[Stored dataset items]
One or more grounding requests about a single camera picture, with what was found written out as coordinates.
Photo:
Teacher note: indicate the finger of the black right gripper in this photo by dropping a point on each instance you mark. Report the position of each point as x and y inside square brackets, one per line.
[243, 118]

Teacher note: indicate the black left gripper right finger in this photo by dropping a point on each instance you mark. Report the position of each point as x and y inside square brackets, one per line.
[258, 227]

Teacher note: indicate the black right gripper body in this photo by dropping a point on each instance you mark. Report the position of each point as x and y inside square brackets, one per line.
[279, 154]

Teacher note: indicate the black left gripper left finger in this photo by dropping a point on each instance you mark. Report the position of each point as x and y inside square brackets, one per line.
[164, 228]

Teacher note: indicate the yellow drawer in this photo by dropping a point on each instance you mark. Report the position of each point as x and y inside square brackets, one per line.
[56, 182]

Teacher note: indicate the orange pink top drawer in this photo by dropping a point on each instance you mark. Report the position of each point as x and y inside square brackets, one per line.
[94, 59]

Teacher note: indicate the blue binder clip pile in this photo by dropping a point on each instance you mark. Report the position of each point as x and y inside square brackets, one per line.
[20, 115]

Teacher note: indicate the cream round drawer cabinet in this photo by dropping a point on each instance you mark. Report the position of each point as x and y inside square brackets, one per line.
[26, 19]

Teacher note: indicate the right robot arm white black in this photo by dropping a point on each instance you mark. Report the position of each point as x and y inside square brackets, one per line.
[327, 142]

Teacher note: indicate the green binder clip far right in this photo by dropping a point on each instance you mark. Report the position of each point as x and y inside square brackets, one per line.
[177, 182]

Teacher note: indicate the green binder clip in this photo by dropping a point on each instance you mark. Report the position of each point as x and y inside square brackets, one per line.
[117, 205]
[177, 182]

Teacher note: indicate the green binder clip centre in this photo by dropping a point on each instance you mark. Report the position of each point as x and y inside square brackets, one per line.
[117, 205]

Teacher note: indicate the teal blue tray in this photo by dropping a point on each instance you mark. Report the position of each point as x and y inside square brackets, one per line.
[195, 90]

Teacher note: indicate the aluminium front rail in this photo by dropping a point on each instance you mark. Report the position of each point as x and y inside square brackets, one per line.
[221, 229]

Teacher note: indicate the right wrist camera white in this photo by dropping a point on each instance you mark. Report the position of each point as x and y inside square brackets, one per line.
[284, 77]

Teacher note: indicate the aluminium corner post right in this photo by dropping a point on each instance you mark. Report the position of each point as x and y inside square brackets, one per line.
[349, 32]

Goal of the exercise: Would you mind copying all of the records exactly?

Task result:
One or more grounding requests about a single camera picture, with what was found written out as coordinates.
Photo:
Teacher note: indicate the finger of the black right gripper in this photo by dropping a point on each instance you mark. Report the position of each point as x and y inside square brackets, one per line.
[243, 118]

Teacher note: indicate the black left gripper right finger in this photo by dropping a point on each instance you mark. Report the position of each point as x and y inside square brackets, one per line.
[258, 227]

Teacher note: indicate the black right gripper body in this photo by dropping a point on each instance you mark. Report the position of each point as x and y inside square brackets, one per line.
[279, 154]

Teacher note: indicate the black left gripper left finger in this photo by dropping a point on each instance you mark. Report the position of each point as x and y inside square brackets, one per line.
[164, 228]

Teacher note: indicate the yellow drawer in this photo by dropping a point on each instance you mark. Report the position of each point as x and y inside square brackets, one per line.
[56, 182]

Teacher note: indicate the orange pink top drawer in this photo by dropping a point on each instance you mark. Report the position of each point as x and y inside square brackets, one per line.
[94, 59]

Teacher note: indicate the blue binder clip pile in this photo by dropping a point on each instance you mark. Report the position of each point as x and y inside square brackets, one per line.
[20, 115]

Teacher note: indicate the cream round drawer cabinet in this photo by dropping a point on each instance you mark. Report the position of each point as x and y inside square brackets, one per line.
[26, 19]

Teacher note: indicate the right robot arm white black in this photo by dropping a point on each instance you mark. Report the position of each point as x and y inside square brackets, one per line.
[327, 142]

Teacher note: indicate the green binder clip far right in this photo by dropping a point on each instance you mark. Report the position of each point as x and y inside square brackets, one per line.
[177, 182]

Teacher note: indicate the green binder clip in this photo by dropping a point on each instance you mark. Report the position of each point as x and y inside square brackets, one per line.
[117, 205]
[177, 182]

Teacher note: indicate the green binder clip centre in this photo by dropping a point on each instance you mark. Report the position of each point as x and y inside square brackets, one per line.
[117, 205]

Teacher note: indicate the teal blue tray in this photo by dropping a point on each instance you mark. Report the position of each point as x and y inside square brackets, one per line.
[195, 90]

Teacher note: indicate the aluminium front rail in this photo by dropping a point on each instance you mark. Report the position of each point as x and y inside square brackets, one per line.
[221, 229]

Teacher note: indicate the right wrist camera white in this photo by dropping a point on each instance you mark. Report the position of each point as x and y inside square brackets, one per line.
[284, 77]

Teacher note: indicate the aluminium corner post right in this photo by dropping a point on each instance you mark. Report the position of each point as x and y inside square brackets, one per line.
[349, 32]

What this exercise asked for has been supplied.